Sure it's the nice purrrrdy scented and clumping stuff JK. I just got plain clay cat litter from the discount store dollar general there are many grocery stores that sell it but that was the closest place that had some.


----------



## MoonFish (Feb 12, 2006)

I'd just use dirt. It settles faster. I tried the kitty litter once. Attitudes have changed in the last few years about dirt. Now some people use a lot of it. A couple of cups in a 20 gal and you won't know it is there. If there's 2" you'll have to be carefull around it.


----------



## Firestarter (Dec 28, 2009)

I was thinking about dirt or topsoil but not really anything available around here that I would trust using. And the ground is frozen here. May do something with dirt later on. That's what ponds have for bottom usually a muddy clay with small pebbles. I had a 10g with plain dirt once. It worked good for some plants.
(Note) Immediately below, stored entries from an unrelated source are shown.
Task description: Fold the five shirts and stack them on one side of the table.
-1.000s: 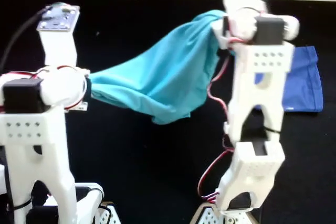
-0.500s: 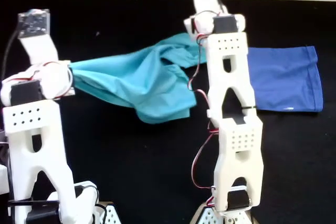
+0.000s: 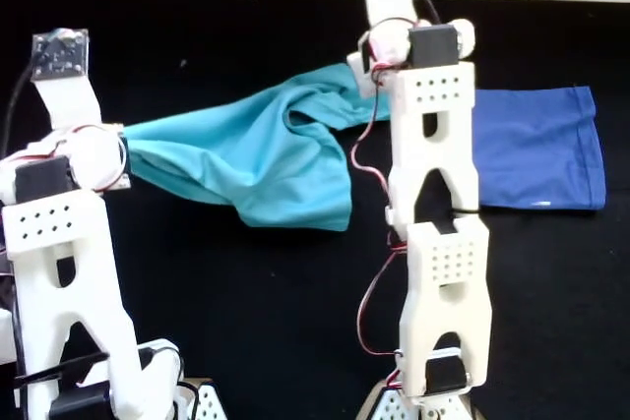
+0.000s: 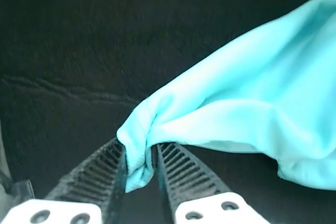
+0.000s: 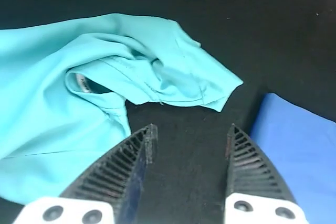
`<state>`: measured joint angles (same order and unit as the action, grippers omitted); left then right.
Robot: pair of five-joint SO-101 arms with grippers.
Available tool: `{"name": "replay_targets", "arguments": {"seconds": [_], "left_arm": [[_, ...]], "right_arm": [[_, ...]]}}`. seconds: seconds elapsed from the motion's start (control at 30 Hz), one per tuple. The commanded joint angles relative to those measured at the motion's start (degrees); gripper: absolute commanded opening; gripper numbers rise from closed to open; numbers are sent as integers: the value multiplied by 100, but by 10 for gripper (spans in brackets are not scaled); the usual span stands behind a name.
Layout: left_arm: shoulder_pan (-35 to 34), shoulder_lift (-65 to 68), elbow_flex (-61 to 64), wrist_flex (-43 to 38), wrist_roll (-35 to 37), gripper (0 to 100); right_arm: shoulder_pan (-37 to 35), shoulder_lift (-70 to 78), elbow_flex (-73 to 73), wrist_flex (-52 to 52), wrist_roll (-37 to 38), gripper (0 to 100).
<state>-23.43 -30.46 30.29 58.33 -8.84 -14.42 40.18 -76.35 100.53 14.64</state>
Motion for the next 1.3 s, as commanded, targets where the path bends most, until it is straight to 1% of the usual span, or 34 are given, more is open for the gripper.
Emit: {"name": "replay_targets", "arguments": {"seconds": [0.0, 0.07, 0.17, 0.3, 0.37, 0.43, 0.53, 0.63, 0.73, 0.9, 1.2, 1.27], "left_arm": [[-40, -127, 48, -114, -26, 9], [-48, -127, 75, -97, -18, 9], [-48, -127, 40, -105, -18, 9], [-22, -136, 22, -114, -18, 9], [-22, -136, 31, -114, -18, 9], [-22, -136, 31, -114, -18, 9], [-31, -136, 40, -114, -26, 9], [-48, -136, 66, -105, -35, 9], [-57, -136, 75, -79, -35, 9], [-48, -136, 75, -97, -35, 9], [-31, -136, 75, -70, -35, 9], [-31, -136, 75, -70, -35, 9]], "right_arm": [[-189, -787, 391, 84, -273, 210], [-259, -1429, 1323, 75, -466, 210], [-391, -2440, 3310, 57, -527, 210], [-901, -3371, 5754, -180, -422, 210], [-1130, -3626, 6774, -541, -220, 210], [-1279, -3749, 7644, -1121, -132, 210], [-1358, -3767, 8505, -1982, 70, 210], [-1358, -3758, 8945, -2571, 185, 210], [-1358, -3749, 9147, -2844, 176, 212], [-1367, -3266, 9121, -2967, 167, 212], [-1429, -2440, 8295, -3090, 158, 207], [-1429, -2325, 8224, -3090, 158, 170]]}}
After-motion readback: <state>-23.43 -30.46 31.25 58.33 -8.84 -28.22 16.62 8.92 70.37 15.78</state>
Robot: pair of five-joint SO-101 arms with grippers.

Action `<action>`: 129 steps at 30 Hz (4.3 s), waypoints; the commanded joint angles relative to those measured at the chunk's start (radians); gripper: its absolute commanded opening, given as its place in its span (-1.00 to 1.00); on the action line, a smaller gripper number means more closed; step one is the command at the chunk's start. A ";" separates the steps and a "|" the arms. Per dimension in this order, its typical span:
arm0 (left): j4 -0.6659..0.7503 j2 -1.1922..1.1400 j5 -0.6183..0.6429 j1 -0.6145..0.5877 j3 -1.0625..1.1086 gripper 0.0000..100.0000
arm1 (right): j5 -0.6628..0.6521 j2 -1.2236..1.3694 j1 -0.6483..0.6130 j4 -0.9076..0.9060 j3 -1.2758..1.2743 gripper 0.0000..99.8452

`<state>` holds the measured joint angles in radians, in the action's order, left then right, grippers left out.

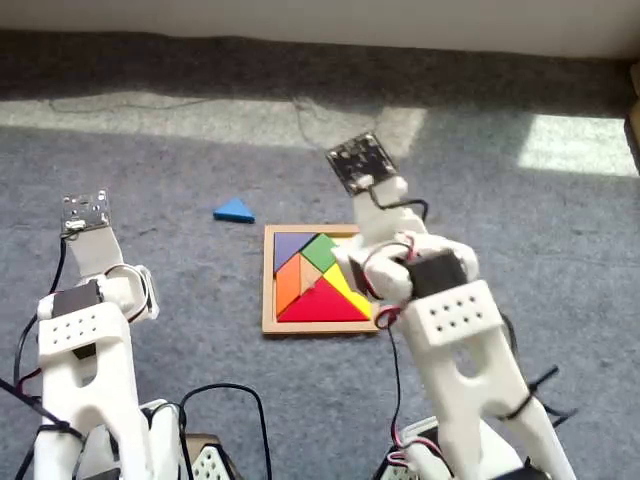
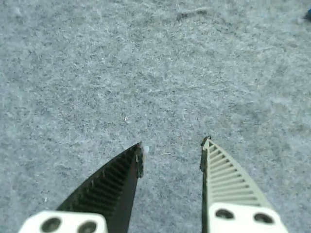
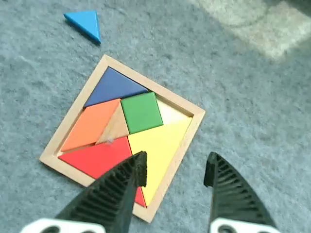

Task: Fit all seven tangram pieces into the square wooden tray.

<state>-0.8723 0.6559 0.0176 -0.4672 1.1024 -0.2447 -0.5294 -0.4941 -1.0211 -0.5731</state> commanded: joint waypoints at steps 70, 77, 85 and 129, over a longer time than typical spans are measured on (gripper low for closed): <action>0.040 0.024 0.005 -0.018 0.010 -0.58 | -0.213 1.501 -0.197 -0.745 2.138 -0.88; 0.052 0.024 0.005 -0.018 0.010 -0.58 | -0.213 1.405 -0.177 -0.746 1.979 -0.88; 0.052 0.024 0.005 -0.016 0.010 -0.58 | -0.218 1.063 -0.151 -0.743 1.477 -0.88; 0.049 0.024 0.005 -0.018 0.010 -0.58 | 0.103 1.259 -0.292 0.424 0.997 -0.40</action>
<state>-0.8339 0.6559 0.0176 -0.4749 1.1178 -0.1542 0.7411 -0.7779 -0.6467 0.4120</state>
It was a tank that sat outside that had some dirt in it and sat around outside all summer ended up getting some sort of moss in there that did not survive under water.


----------



## bunnie1978 (Jan 22, 2010)

*The thing about cat litter..*

And all other cheap clay based substrate is that they are most likely VERY high in silicates.

If you can deal with the diatoms while they let out, then it's great.

I use Oil-Dri ($3.50/25lbs at wal-mart auto section) in several of my tanks, and it is GREAT!!! It's cheap, decent color, lightweight, and doesn't have sharp edges. It does turn to mush eventually, but if you set up the tank right the first time and don't spend the next 6 months tearing it down to redo something, it should hold up.


----------



## Olskule (Jan 28, 2010)

lbsfarms said:


> The kitty litter that people were using was the Walmart brand "Special Kitty" in the red bag. It was baked clay just like SMS or Schultz Aquatic Soil or Flourite. The only problem was that it was different in different parts of the country. If you got the wrong kind it would just turn to mush when put in water. Do a search on "Special Kitty" if you want to read more on it.


 
Which parts of the country are getting good cheap Wal-Mart cat litter and which are getting the mushy stuff? Does the packaging say if it's baked or not? Is there another store chain that has a more consistant product everywhere? (I'm trying to get by as cheaply as possible, and this kitty litter thing sounds like there's something to it, cheap or not, but I don't think I want it if it's going to be mush.) Also, what would be the ratio for mixing it with a gravel, volume-wise?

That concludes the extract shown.